L’intérêt de la formule « invention de l’Amérique » est d’éclater les bornes chronologiques et de mettre en évidence un processus psychologique au long cours. On voit alors se dessiner une attitude des navigateurs de la Renaissance qui diffère de celle des marins médiévaux : Christophe Colomb renomme les terres qu’il aborde sans s’intéresser à leurs noms en usage, contrairement à Marco Polo.

Le débat s’est donc poursuivi depuis l’article de Numa Broc, et le cinquième centenaire du voyage de Magellan, en 2019, s’est accompagné d’un grand nombre de nouvelles publications (Romain Bertrand (dir.), L’Exploration du monde. Une autre histoire des Grandes Découvertes, Paris, Seuil, 2019 ; Xavier De Castro et Jean-Paul Duviols, Idées reçues sur les Grandes Découvertes, Paris, Chandeigne, 2019 ; etc.). Dans ce domaine, les revendications nationales contaminent la recherche : le trajet de Magellan a fait l’objet, par le Portugal, d’un dépôt à l’Unesco comme patrimoine de l’humanité. Le « Colombus Day » reste une fête nationale aux États-Unis. Parfois, un ethnocentrisme en remplace un autre : la thèse d’une Chine découvreuse des États-Unis avant l’Europe a été réfutée, mais demeure assez écoutée. Comment alors envisager les Grandes Découvertes de manière dépassionnée ?

Discussion

Pierre-Élie Pichot demande plutôt quelles nouvelles passions les Grandes Découvertes devraient susciter, qui ne fétichiseraient pas les terres inconnues.
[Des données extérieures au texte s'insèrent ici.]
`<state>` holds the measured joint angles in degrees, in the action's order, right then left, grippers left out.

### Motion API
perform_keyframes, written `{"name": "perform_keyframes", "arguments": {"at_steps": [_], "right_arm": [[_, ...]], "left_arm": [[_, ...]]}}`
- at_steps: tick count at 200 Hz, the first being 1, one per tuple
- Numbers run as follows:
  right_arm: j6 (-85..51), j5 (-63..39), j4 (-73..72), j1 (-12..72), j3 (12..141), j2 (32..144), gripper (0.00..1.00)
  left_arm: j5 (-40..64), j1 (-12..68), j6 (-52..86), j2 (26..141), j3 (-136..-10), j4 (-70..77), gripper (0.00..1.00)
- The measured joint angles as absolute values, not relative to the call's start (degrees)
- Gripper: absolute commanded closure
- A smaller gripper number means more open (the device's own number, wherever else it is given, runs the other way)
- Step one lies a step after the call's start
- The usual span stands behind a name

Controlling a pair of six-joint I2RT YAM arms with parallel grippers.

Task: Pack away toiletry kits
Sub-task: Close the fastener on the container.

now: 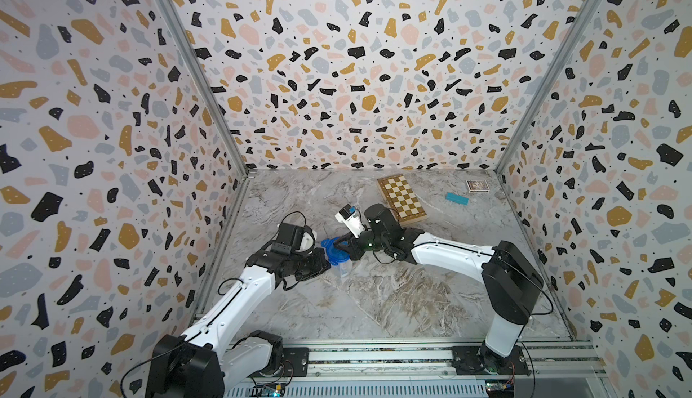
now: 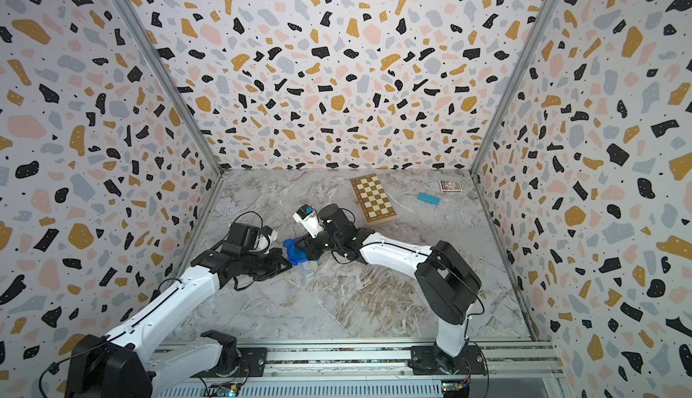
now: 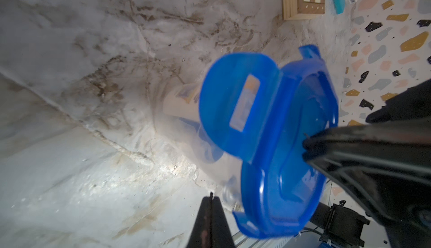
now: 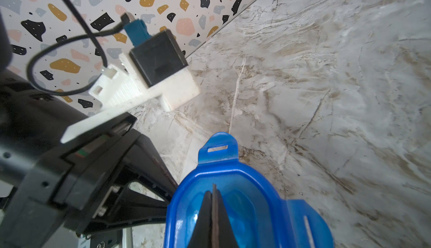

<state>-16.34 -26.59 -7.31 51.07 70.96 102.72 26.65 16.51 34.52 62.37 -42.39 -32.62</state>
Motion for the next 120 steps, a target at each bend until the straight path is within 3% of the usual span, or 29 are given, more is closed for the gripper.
{"name": "perform_keyframes", "arguments": {"at_steps": [60, 120], "right_arm": [[-15.79, -24.84, -6.7, 51.48, 69.91, 97.95, 1.0], [-17.37, -22.22, -5.76, 50.22, 58.94, 81.73, 1.0]], "left_arm": [[20.88, 16.49, 32.25, 52.07, -51.11, -40.91, 1.0], [26.79, 16.49, 31.22, 64.6, -57.8, -35.55, 1.0]]}}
            Jean-Nicolas Mailloux souligne que le principal problème est celui de l’euphémisme « Découvertes », qui cache une conquête : Lisa Pochmalicki répond que ce terme ne s’applique pas aux voyages en Orient.

            Miruna Craciunescu conclut qu’il est nécessaire de contextualiser les formules qu’on emploie pour préserver la spécificité de chaque exploration, mais Lisa Pochmalicki rappelle qu’il existe une unité de ces voyages, dont les récits sont d’ailleurs publiés en commun dans des anthologies. Jean-Nicolas Mailloux témoigne que dans sa formation québécoise, l’expression de « Grandes explorations » est la plus largement employée.